What is the sum of all two-digit numbers that give a remainder of 3 when they are divided by 7?

• A. 666
• B. 676
• C. 683
• D. 777

Hint:

When dealing with sequences based on modular arithmetic, express the numbers as \(7k + 3\) and use the formula for the sum of an arithmetic series.

Answer 1

The Correct Option is B

We need to find the sum of all two-digit numbers that give a remainder of 3 when divided by 7. Step 1: The numbers that satisfy this condition are in the form \( 7k + 3 \), where \( k \) is an integer.
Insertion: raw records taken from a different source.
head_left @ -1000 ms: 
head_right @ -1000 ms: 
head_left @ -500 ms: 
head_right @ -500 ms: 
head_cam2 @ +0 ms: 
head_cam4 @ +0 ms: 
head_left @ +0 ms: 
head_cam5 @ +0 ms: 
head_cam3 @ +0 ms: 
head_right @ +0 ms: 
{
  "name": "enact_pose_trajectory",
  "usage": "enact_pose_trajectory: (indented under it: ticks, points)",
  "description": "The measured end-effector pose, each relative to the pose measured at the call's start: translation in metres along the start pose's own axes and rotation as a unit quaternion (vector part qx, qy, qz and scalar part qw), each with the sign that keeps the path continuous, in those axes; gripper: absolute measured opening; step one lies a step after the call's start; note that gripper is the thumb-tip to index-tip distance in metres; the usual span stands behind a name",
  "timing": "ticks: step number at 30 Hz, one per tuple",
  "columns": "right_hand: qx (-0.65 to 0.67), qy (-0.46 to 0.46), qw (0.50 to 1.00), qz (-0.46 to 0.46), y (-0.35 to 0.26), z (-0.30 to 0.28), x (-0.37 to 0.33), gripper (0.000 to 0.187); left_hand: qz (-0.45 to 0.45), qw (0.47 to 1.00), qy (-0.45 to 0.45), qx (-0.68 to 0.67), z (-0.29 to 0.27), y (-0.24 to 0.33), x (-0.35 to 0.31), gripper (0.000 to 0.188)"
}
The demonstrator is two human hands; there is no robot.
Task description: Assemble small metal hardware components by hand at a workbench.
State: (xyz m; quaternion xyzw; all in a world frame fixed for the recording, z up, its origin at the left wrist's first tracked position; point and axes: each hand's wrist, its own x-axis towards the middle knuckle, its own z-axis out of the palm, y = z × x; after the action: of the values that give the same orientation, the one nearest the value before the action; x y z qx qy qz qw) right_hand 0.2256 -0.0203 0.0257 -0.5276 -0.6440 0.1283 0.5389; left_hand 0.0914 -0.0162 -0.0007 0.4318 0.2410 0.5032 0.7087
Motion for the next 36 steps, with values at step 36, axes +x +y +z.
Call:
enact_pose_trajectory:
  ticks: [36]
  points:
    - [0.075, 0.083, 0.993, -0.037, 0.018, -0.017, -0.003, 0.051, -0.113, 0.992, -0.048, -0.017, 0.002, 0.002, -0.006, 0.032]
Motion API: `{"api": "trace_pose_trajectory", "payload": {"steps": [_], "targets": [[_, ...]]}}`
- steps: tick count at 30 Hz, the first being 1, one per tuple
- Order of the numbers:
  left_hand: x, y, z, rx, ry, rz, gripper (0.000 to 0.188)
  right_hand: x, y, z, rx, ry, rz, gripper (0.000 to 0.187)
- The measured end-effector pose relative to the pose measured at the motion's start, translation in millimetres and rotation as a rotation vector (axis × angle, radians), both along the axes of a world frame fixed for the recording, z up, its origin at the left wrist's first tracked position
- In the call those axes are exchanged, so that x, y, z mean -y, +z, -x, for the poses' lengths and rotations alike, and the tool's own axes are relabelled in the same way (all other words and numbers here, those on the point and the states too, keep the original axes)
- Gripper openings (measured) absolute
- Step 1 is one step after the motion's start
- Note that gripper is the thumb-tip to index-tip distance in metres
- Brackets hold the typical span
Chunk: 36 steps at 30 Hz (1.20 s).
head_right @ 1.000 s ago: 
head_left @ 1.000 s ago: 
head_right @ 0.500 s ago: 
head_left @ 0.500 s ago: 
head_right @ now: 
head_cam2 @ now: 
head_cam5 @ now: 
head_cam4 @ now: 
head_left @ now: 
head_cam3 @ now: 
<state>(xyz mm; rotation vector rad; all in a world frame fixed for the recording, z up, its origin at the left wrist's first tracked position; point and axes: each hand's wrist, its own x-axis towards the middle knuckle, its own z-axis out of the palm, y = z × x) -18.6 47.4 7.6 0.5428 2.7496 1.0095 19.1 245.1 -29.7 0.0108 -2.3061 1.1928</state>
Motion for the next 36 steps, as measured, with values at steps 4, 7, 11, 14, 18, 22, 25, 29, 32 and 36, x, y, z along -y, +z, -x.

The smallest two-digit number is 10, and the largest is 99. \[ 7k + 3 \geq 10 \Rightarrow k \geq \frac{7}{7} = 1 \] \[ 7k + 3 \leq 99 \Rightarrow k \leq \frac{96}{7} \approx 13 \] Thus, the values of \( k \) range from 1 to 13. The numbers are: \[ 7(1) + 3 = 10, \, 7(2) + 3 = 17, \, 7(3) + 3 = 24, \dots, 7(13) + 3 = 94 \] Step 2: Calculate the sum of these numbers: \[ 10 + 17 + 24 + \dots + 94 \] This is an arithmetic sequence with the first term 10, the common difference 7, and 13 terms. The sum of the sequence is given by: \[ S = \frac{n}{2} \times (\text{first term} + \text{last term}) = \frac{13}{2} \times (10 + 94) = 676 \] Thus, the answer is: 676.